> **Problem description**
Read through the records. Copy each line that has the word "paper".

Data records
★ ★ ★ ★ ★ ★ ★
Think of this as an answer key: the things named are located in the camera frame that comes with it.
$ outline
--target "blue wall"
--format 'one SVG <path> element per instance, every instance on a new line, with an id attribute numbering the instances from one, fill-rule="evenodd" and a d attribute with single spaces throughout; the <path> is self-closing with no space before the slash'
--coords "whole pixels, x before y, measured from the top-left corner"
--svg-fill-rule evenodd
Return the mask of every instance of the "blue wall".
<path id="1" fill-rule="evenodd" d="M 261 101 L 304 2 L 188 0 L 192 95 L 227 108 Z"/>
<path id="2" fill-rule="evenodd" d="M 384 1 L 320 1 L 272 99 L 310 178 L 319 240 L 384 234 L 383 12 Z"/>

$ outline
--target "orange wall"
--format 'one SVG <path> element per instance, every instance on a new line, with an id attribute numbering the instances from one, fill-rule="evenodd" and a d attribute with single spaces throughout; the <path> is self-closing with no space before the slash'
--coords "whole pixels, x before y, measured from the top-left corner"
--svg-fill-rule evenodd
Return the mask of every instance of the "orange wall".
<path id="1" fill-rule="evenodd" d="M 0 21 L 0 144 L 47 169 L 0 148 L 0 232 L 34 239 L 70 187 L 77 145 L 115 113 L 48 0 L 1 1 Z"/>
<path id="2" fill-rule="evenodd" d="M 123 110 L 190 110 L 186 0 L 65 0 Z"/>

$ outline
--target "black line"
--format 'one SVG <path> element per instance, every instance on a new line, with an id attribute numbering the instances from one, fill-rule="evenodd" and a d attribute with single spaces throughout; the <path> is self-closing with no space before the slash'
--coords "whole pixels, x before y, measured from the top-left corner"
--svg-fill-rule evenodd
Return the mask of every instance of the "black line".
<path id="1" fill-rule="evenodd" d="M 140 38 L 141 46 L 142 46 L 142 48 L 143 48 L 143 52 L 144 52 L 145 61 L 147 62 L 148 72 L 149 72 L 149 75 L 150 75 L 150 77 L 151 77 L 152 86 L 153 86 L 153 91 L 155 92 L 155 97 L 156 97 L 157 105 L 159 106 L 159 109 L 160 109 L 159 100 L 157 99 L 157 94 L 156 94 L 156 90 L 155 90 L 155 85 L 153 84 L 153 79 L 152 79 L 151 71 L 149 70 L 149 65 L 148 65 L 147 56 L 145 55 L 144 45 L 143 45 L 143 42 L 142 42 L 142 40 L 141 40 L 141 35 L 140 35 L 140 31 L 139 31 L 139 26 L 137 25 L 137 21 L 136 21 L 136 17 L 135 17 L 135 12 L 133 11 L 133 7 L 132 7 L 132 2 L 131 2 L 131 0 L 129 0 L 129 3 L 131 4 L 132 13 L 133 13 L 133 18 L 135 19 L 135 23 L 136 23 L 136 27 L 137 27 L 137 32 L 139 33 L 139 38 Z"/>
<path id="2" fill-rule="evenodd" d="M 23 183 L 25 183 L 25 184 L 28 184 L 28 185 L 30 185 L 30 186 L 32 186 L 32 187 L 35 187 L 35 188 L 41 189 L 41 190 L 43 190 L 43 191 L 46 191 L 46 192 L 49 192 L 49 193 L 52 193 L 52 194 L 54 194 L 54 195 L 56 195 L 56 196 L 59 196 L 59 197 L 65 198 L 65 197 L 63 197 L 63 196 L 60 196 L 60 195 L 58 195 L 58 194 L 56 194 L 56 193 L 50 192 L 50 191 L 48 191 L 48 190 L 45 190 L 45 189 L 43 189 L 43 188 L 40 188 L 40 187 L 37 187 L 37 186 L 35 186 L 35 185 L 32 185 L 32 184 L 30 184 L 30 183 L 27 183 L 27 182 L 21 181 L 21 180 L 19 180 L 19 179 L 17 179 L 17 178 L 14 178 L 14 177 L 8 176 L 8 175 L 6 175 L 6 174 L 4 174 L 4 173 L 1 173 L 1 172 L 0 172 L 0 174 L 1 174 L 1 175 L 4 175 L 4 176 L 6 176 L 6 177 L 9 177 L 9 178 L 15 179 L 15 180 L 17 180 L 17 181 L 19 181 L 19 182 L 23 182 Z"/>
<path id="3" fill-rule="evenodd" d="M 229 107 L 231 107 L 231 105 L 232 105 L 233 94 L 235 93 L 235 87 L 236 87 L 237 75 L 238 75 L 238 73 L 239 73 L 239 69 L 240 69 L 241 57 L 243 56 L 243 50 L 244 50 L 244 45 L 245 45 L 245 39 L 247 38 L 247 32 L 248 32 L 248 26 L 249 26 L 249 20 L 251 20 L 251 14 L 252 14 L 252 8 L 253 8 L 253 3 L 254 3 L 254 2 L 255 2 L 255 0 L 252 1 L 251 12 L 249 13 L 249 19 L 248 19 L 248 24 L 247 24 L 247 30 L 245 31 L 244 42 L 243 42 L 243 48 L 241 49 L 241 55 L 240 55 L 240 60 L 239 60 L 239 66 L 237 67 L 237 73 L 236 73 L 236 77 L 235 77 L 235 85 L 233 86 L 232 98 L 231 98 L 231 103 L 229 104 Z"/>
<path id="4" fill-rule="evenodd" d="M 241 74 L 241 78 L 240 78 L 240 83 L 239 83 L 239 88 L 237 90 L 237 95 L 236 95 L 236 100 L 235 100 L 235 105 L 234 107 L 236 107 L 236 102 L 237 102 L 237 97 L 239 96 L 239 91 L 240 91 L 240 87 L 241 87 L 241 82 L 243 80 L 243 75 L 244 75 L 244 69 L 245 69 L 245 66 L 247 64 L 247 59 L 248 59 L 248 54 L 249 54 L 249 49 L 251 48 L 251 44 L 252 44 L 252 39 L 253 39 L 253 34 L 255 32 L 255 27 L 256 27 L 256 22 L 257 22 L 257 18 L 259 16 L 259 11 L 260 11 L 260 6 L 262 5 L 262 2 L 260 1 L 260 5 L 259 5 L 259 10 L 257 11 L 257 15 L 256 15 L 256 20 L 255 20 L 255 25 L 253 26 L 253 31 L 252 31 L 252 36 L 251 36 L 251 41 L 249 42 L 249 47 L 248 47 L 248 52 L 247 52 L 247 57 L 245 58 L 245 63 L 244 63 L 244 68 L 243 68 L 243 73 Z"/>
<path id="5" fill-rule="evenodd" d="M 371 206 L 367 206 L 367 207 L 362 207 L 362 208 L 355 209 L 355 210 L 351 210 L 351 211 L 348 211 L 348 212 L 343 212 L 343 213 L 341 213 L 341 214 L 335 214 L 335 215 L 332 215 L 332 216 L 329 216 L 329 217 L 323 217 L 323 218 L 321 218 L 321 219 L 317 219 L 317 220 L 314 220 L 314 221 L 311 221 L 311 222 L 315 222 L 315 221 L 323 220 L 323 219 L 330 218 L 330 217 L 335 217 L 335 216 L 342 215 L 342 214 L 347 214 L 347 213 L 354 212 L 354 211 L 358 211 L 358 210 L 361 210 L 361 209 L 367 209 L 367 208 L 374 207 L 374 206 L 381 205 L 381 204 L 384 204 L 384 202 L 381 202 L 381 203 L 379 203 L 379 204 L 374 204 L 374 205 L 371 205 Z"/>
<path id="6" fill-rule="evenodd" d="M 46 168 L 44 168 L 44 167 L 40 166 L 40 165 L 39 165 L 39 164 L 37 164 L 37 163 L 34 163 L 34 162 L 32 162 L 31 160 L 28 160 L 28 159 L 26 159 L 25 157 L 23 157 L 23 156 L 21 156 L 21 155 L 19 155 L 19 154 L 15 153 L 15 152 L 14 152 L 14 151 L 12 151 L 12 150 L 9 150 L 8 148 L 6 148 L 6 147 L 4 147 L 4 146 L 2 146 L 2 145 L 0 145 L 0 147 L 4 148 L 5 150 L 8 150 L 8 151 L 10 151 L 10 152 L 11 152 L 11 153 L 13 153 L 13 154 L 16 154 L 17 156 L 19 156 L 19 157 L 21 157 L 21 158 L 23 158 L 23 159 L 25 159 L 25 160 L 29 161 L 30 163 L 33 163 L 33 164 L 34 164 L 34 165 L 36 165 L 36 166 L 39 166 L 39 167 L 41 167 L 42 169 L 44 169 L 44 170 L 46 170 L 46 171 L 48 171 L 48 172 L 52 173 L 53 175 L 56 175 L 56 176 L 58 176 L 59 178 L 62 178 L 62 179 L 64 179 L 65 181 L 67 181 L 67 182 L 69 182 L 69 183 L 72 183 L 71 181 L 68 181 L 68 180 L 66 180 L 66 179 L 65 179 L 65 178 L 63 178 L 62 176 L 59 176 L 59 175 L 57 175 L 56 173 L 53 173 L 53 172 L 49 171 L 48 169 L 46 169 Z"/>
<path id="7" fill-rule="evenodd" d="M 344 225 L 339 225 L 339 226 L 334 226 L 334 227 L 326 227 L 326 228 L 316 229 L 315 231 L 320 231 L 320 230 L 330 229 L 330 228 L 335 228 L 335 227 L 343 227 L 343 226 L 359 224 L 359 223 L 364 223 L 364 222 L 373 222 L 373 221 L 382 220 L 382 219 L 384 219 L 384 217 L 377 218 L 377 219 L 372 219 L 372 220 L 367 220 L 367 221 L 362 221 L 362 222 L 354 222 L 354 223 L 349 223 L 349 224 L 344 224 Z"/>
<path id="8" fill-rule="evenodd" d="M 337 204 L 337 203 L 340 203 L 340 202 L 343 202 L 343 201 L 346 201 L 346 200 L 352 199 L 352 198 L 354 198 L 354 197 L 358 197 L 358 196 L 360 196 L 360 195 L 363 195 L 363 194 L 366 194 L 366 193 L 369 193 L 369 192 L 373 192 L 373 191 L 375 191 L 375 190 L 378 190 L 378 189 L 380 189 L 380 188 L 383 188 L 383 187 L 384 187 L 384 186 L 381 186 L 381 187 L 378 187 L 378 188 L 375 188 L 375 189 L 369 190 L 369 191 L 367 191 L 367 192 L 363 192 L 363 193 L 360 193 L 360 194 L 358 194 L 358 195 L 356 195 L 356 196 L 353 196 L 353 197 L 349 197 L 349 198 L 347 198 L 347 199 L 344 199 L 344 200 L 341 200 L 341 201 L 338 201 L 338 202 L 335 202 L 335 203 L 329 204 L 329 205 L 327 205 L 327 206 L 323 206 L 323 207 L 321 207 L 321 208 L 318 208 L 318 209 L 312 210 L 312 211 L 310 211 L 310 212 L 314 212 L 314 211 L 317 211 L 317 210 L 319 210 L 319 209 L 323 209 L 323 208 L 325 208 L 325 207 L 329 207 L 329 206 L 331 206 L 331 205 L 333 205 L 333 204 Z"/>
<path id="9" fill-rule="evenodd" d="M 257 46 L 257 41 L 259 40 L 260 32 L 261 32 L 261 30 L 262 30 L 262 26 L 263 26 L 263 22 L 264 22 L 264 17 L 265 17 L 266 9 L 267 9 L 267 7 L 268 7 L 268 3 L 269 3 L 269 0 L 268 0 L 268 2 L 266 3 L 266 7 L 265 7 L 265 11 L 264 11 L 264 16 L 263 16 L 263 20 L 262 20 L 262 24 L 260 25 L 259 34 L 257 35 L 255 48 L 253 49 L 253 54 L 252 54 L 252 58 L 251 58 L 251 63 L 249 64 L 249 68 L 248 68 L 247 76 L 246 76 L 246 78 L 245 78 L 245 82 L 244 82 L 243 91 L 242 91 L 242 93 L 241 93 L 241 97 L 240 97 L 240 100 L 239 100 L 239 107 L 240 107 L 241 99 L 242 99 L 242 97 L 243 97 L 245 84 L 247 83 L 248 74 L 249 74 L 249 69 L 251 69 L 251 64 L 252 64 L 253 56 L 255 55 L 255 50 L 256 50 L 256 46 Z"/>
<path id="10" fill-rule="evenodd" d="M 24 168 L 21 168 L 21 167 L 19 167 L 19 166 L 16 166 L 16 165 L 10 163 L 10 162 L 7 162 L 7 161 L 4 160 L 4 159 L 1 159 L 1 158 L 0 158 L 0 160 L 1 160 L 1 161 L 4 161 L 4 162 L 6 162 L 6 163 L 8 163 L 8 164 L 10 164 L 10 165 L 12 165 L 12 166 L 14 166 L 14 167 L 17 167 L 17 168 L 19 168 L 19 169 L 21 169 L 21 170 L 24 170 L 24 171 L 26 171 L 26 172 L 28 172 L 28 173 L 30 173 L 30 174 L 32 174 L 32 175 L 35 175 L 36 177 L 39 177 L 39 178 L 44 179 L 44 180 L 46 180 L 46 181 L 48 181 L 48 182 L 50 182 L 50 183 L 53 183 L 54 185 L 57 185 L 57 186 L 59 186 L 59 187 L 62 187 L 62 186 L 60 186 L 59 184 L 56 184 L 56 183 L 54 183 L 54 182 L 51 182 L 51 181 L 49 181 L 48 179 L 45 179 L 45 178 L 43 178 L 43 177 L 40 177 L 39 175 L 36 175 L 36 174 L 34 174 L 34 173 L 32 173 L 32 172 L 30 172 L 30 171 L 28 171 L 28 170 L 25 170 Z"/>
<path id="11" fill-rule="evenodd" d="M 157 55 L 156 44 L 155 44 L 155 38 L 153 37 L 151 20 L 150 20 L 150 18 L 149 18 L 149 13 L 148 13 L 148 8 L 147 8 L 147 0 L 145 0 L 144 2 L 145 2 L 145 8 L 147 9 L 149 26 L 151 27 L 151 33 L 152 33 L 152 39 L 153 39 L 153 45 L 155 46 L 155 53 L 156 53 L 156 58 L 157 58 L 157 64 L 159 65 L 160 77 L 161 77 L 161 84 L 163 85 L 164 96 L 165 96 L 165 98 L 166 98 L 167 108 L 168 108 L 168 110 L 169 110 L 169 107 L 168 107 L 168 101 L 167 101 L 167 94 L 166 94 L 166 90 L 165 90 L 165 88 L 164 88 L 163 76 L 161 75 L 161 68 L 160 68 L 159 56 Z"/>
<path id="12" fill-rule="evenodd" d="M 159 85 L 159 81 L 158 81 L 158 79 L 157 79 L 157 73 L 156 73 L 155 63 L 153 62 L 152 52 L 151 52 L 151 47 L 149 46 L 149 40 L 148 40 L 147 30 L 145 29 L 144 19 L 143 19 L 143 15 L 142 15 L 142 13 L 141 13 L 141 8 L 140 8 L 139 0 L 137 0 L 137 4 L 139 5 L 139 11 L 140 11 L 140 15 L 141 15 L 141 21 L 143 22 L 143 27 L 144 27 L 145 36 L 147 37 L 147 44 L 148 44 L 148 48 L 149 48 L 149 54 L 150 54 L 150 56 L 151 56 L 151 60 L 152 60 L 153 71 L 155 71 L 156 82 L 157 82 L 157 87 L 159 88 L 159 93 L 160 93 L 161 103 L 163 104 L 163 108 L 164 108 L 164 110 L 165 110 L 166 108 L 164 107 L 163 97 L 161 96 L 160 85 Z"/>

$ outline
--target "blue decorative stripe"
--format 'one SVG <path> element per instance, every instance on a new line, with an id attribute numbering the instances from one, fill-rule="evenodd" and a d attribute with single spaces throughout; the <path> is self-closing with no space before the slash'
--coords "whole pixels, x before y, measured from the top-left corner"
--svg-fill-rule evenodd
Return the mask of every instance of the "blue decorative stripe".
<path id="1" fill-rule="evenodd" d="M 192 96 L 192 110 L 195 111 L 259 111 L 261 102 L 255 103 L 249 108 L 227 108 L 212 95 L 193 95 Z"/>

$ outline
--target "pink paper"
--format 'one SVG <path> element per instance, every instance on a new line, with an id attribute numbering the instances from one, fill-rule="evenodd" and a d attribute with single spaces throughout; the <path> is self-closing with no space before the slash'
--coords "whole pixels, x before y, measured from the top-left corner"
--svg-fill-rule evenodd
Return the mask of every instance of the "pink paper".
★ ★ ★ ★ ★ ★ ★
> **Answer to the exercise**
--target "pink paper"
Return the mask of every instance of the "pink paper".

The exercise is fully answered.